Exercise objective:
Set down exactly the lines below between the line holding "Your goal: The" and the line holding "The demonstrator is", inclusive; no other line belongs in the answer.
*** Opening of Provided records ***
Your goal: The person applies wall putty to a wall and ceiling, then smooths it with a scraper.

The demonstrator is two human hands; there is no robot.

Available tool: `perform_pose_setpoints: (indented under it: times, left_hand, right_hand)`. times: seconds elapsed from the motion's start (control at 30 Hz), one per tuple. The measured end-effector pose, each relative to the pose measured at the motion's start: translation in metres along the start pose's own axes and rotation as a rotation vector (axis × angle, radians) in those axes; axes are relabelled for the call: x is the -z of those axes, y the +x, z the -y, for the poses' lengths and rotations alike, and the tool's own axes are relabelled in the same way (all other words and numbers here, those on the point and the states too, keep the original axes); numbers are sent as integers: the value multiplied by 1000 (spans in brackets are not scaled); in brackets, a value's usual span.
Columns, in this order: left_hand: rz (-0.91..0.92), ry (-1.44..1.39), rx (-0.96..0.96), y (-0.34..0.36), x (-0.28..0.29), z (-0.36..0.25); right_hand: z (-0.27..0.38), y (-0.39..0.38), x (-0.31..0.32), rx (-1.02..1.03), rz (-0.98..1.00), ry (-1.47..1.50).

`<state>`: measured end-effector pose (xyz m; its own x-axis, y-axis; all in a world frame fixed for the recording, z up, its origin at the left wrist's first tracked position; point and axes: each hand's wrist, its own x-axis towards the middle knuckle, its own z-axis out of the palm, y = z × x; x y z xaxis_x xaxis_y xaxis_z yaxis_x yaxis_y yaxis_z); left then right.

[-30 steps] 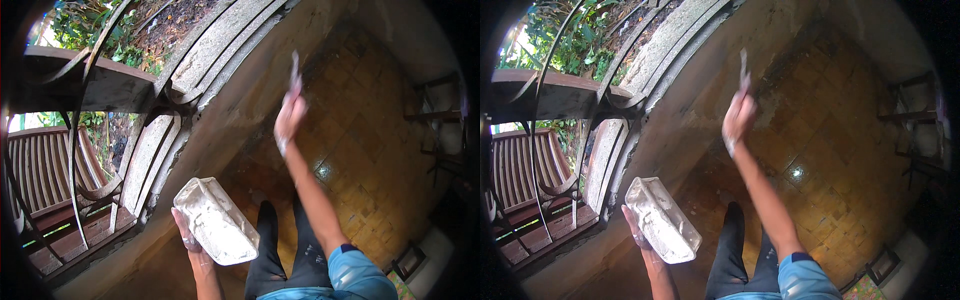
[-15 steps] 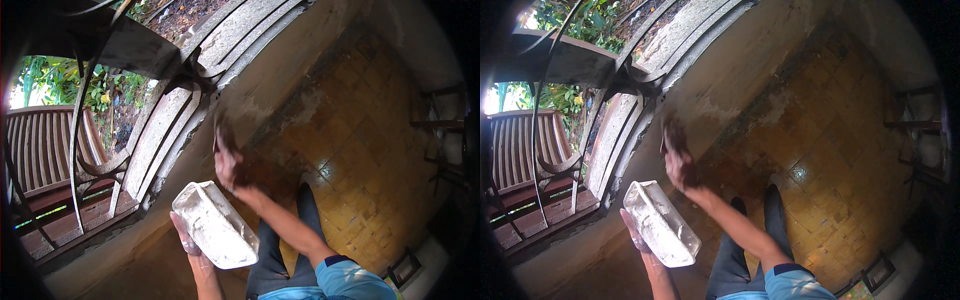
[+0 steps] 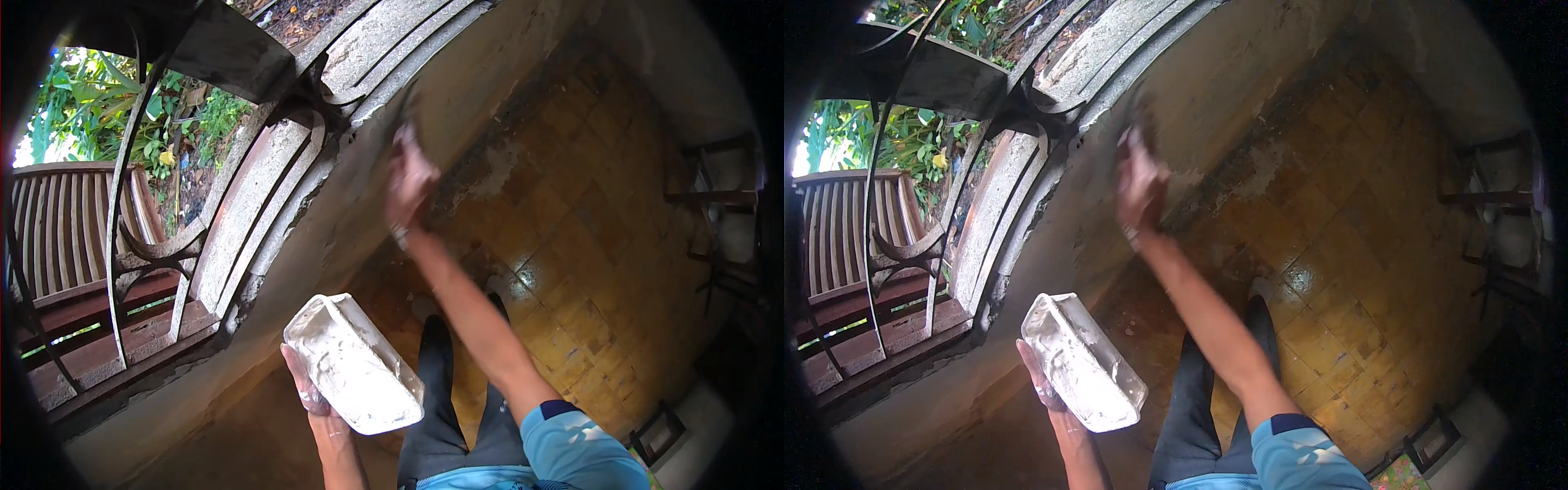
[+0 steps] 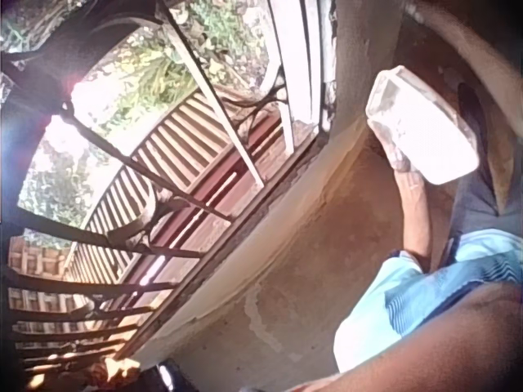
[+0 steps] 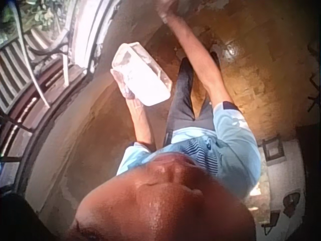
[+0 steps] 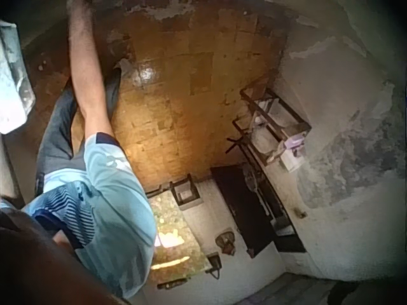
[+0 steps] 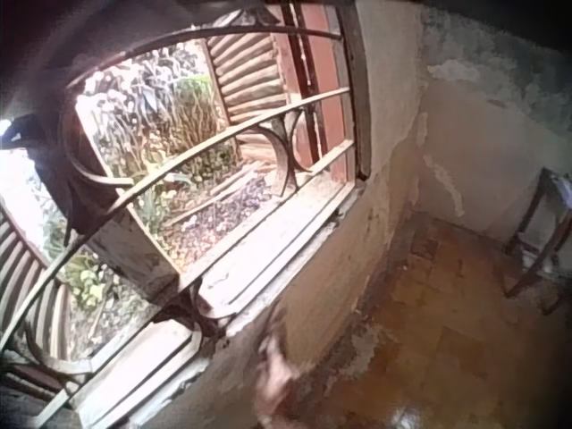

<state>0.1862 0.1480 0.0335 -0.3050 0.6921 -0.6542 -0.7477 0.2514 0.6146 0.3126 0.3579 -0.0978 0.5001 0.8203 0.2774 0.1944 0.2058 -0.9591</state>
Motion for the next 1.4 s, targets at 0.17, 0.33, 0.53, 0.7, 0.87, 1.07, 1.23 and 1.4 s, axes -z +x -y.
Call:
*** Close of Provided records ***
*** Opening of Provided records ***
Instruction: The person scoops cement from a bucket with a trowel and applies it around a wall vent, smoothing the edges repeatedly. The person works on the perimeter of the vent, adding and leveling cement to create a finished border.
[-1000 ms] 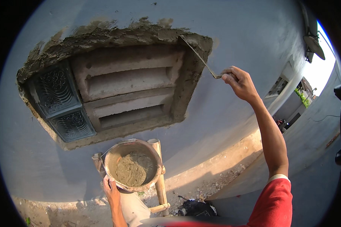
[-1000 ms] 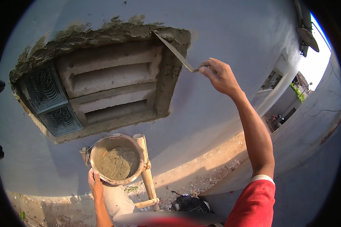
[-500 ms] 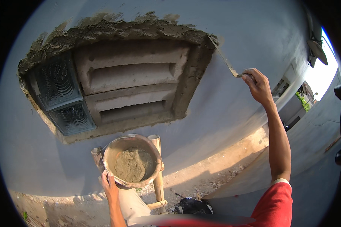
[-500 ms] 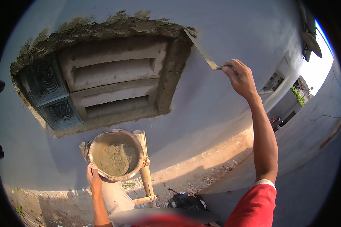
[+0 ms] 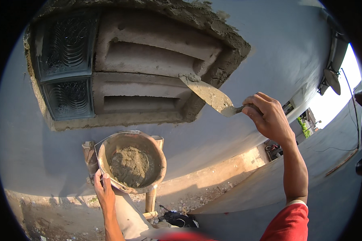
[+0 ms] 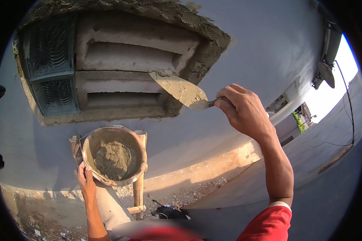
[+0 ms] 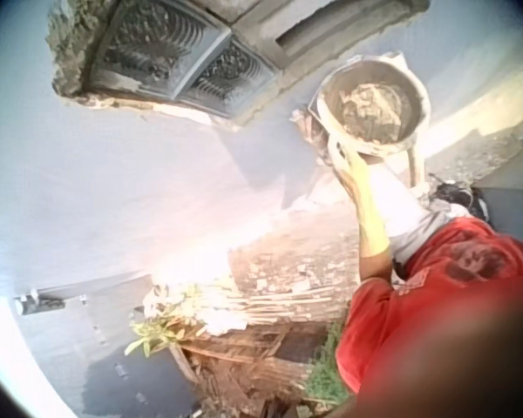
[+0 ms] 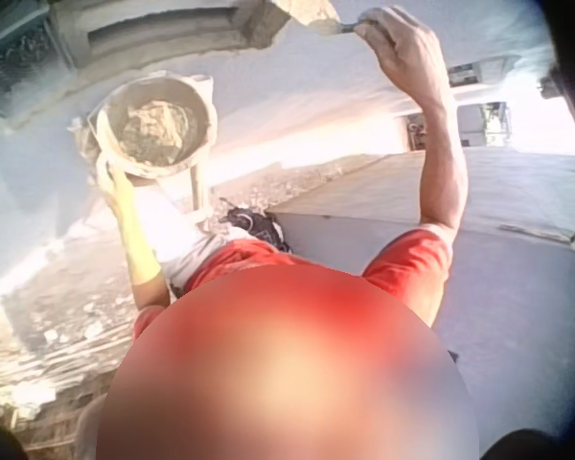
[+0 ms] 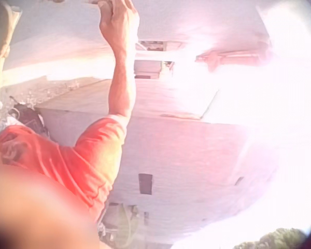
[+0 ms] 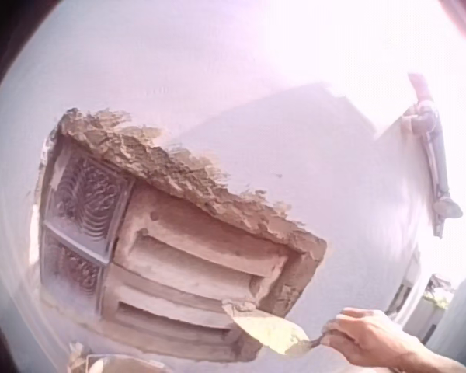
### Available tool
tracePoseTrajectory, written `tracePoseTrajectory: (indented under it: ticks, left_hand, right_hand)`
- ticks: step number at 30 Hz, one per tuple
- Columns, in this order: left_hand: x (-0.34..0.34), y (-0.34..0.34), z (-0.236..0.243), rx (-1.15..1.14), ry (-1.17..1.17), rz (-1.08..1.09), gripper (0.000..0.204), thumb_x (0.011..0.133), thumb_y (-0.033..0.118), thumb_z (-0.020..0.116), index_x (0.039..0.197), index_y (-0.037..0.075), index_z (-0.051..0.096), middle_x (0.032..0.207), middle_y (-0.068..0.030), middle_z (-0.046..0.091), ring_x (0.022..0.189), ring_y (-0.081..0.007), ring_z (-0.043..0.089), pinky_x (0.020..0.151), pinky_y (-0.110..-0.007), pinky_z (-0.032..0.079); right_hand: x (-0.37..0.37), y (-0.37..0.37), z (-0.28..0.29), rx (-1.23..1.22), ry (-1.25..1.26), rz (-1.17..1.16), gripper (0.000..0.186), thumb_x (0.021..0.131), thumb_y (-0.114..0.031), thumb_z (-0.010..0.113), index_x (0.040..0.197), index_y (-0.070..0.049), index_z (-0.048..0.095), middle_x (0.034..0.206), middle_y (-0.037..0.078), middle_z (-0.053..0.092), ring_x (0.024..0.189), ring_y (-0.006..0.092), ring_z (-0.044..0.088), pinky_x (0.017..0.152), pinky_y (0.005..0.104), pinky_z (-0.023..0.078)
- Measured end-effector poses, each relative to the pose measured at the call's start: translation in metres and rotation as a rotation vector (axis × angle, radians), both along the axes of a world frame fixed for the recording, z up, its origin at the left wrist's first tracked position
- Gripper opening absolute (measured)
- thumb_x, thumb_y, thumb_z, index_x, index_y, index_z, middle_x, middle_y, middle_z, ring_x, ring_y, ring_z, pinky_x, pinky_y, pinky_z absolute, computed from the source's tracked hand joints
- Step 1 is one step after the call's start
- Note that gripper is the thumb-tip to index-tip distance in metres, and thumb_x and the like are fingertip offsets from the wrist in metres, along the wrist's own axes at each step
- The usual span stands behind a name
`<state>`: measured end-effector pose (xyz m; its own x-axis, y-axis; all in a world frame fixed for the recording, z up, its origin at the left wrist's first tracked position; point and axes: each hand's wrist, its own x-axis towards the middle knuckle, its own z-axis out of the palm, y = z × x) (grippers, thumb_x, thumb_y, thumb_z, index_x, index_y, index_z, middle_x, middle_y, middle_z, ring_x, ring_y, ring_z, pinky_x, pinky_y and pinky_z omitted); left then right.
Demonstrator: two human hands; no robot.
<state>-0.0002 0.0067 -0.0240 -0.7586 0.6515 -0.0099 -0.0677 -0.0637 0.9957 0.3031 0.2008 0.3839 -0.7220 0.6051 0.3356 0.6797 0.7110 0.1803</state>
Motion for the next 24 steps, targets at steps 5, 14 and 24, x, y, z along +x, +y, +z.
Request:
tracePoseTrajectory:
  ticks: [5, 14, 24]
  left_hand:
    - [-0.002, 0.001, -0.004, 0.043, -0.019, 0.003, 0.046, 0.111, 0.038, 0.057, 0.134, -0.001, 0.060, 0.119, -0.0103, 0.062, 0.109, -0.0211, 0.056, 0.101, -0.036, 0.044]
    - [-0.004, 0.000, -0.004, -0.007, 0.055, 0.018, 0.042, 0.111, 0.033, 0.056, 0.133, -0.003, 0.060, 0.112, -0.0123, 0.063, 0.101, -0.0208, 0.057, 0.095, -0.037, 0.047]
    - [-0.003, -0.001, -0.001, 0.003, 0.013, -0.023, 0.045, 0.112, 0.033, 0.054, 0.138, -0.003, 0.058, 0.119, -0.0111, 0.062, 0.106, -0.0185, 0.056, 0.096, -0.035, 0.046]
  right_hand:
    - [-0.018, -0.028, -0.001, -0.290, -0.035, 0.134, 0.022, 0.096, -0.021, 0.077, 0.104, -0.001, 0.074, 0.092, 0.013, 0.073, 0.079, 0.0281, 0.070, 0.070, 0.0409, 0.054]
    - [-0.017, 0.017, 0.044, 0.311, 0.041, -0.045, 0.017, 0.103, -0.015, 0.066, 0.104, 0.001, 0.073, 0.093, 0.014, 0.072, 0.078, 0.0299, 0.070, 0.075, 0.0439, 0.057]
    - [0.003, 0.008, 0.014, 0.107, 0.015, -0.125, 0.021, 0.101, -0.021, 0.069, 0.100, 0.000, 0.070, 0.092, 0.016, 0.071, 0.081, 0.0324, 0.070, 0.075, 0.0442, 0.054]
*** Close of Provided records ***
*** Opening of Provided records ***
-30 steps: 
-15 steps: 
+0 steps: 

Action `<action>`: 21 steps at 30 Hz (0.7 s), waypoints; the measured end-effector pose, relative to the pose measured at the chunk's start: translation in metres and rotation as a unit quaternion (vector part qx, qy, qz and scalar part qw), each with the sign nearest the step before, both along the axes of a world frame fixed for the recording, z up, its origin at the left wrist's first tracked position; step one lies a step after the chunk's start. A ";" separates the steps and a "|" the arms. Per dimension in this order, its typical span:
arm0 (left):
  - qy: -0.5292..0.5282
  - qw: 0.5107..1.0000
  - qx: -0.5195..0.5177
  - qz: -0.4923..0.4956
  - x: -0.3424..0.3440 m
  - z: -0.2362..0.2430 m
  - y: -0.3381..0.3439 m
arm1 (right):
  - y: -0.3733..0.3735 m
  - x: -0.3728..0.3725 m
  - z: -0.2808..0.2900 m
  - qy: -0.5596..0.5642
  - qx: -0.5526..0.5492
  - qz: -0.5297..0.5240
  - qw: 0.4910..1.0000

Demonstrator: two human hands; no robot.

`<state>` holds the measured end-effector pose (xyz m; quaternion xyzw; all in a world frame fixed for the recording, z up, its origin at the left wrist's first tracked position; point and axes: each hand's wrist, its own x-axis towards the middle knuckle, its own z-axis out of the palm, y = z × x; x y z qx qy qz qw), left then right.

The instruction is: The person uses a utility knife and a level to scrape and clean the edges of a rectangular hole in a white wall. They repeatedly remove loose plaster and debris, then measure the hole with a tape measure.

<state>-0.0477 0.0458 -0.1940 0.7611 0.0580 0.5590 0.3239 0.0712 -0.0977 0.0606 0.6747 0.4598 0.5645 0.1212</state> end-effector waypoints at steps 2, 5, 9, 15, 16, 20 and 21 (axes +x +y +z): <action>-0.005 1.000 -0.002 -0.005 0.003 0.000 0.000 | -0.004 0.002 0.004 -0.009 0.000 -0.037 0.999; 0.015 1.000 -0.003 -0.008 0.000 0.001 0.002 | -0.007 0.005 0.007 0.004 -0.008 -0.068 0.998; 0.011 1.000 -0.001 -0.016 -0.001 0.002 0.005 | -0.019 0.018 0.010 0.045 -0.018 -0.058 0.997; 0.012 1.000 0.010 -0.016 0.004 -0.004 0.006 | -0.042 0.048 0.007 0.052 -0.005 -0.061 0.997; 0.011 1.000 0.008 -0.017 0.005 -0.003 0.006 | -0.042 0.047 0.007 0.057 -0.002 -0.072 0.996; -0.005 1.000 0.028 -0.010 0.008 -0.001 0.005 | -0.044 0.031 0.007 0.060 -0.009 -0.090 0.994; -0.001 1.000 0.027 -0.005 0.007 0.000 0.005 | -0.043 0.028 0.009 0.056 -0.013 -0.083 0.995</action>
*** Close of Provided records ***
Exercise response:
Your goal: The person applies wall putty to a wall and ceiling, then smooths it with a scraper.

The demonstrator is two human hands; there is no robot.

The exercise closes with this answer.